Игорь разложил наброски и не спеша, останавливаясь на каждой детали, посвятил императора в суть идеи.
– Мне нравится, – ответил Ласоро. – Масштабно, объёмно и решает множество проблем.
– Самое главное – в этом регионе у тебя будет мир, и надолго. Это обеспечит безопасность караванных путей, а значит, наладит торговлю, и со временем неподалёку от скалистых озер вырастет огромный город. А что советуют твои сановники?
– Разные мысли: от рабства для всех оставшихся в живых до полного уничтожения всего, что дышит и движется.
– Дикарские методы.
– Игорь, методы действенные, ведь они, в первую очередь, думают о безопасности.
– Нельзя убивать детей! На подобной жестокости империи не построишь, и ты, как правитель, должен беспокоиться не только о добрых, но и о злых.
– Где-то я это читал: о солнце, которое всходит и над добрыми, и над злыми.

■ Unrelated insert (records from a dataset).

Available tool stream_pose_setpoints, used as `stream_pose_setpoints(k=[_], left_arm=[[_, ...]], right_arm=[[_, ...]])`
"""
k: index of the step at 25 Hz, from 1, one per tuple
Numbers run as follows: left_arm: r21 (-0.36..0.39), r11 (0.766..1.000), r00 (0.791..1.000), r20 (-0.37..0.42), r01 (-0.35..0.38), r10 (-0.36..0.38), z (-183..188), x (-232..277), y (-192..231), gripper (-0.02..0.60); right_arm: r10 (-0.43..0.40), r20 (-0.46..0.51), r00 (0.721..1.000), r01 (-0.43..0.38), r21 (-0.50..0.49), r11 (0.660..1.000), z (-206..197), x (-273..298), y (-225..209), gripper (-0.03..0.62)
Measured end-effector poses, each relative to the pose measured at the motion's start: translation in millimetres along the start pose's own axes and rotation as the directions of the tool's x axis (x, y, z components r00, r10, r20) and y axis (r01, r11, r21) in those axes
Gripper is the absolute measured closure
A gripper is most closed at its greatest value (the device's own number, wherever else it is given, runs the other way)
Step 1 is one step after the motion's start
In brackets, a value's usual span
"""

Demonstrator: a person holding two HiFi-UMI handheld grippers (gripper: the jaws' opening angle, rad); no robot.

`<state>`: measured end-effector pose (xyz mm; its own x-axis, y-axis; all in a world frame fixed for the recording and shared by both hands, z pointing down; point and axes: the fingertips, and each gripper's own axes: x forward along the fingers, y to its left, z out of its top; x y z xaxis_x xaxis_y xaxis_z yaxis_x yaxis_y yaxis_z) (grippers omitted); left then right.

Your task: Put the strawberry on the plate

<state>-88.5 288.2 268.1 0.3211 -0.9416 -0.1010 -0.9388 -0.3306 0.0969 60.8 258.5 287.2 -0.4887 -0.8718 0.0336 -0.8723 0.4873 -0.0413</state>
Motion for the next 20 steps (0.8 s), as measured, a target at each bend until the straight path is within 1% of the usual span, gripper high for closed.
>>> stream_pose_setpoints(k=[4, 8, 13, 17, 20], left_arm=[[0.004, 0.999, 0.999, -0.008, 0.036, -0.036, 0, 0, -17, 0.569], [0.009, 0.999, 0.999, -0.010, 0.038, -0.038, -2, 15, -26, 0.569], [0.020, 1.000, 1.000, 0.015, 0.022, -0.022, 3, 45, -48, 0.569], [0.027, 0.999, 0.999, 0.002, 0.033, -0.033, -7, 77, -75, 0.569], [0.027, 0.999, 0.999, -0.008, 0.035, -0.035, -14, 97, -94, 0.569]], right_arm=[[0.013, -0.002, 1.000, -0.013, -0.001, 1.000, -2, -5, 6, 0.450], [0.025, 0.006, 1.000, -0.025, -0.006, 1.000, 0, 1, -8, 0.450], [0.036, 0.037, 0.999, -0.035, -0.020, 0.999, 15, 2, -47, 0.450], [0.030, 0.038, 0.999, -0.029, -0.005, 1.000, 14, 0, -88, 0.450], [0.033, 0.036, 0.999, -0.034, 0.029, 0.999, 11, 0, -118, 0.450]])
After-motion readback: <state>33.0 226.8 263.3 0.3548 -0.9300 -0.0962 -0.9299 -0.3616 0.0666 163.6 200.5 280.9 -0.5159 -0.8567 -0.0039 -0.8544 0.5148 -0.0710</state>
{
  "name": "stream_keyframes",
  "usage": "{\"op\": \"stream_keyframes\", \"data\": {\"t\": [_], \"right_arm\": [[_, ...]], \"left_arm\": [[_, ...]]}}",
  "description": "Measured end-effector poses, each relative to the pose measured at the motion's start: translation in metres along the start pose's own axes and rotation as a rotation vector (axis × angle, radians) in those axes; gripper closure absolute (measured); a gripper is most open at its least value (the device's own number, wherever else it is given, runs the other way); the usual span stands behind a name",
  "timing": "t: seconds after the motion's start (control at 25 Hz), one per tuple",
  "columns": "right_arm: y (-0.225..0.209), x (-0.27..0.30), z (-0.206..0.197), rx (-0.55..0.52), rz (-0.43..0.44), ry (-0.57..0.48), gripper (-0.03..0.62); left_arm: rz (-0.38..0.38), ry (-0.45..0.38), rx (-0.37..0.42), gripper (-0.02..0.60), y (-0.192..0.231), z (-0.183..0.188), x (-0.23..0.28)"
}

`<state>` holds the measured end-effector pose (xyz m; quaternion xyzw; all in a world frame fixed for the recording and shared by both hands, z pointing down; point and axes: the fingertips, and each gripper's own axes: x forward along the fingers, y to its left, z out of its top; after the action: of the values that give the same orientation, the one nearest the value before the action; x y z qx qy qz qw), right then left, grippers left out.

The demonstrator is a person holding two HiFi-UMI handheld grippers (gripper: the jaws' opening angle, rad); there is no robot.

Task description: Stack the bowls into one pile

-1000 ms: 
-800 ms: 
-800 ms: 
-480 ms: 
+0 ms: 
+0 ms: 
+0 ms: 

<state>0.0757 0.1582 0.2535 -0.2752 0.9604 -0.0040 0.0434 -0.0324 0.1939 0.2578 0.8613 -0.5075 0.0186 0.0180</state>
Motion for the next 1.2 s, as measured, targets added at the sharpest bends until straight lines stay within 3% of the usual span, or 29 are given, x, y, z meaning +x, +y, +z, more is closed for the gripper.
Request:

– Евангелие. Когда ты успел?
– Пока ты был на работе.
– Но ты согласен?
– Конечно, согласен. Я пролью свою милость, как дождь, на тех и на других.
– Молодец.
В этот момент дверь распахнулась, и Юсан-Аминах, в светлом утреннем платье, лёгкой походкой вошла в кабинет.
– Я помешала, конечно, – сказала с улыбкой.
И устремила взор на Игоря. Она шла прямо к нему, и врачу на миг показалось, что сейчас не выдержит и обнимет его. Но она лишь протянула обе руки, которые он ласково пожал.
– Мира и света, Юсан-Аминах!
– Мира и света! Вы отлучались надолго, и я волновалась.
– Не так уж и долго, меня не было всего несколько дней.
«И каждый из них показался мне вечностью…» Она не произнесла этих слов вслух, но Игорь всё понял. Понял – и отступил, будто говоря: «Я возвращаюсь на ту ступень, на которой стоял: вашего почтительного и преданного друга. И не больше…»
Ласоро стоял у окна и с чуткостью сына следил за тем, как меняется лицо матери. Лучше, чем кто-либо другой, знающий её нежный и мягкий характер, он понимал, что в эту минуту и нежность, и мягкость имели особую причину…
Наконец, Юсан-Аминах обернулась. Заметив взгляд сына, немного смутилась.
– Мама, – тут же нашёлся Ласоро, – мы говорили о городе в пустыне, но если ты не хочешь слушать, то мы помолчим.
– Ты прав, не хочу. Я зашла на минуту, напомнить, чтобы вы оба не забыли об обеде.
Ласоро спрятал улыбку: разумеется, она шла лишь за этим… А Игорь учтиво склонил голову:
– Если мне дадут кусочек мяса, то я, пожалуй, брошу свои дела.
– Вы могли бы сказать и раньше, что любите мясо, – засмеялась Юсан-Аминах, – а не ждать, когда мы оба попадём к дикарям.
И, сияя от счастья, которое не могла, да и не хотела скрывать, направилась к двери.
– Так я получу свою котлету? – улыбаясь, спросил врач.
Она весело обернулась:
– Разумеется, и не одну!
Проследив, как дверь за матерью закрылась, Ласоро склонился над рисунками друга:
– Здесь много деталей, которые мне не очень ясны.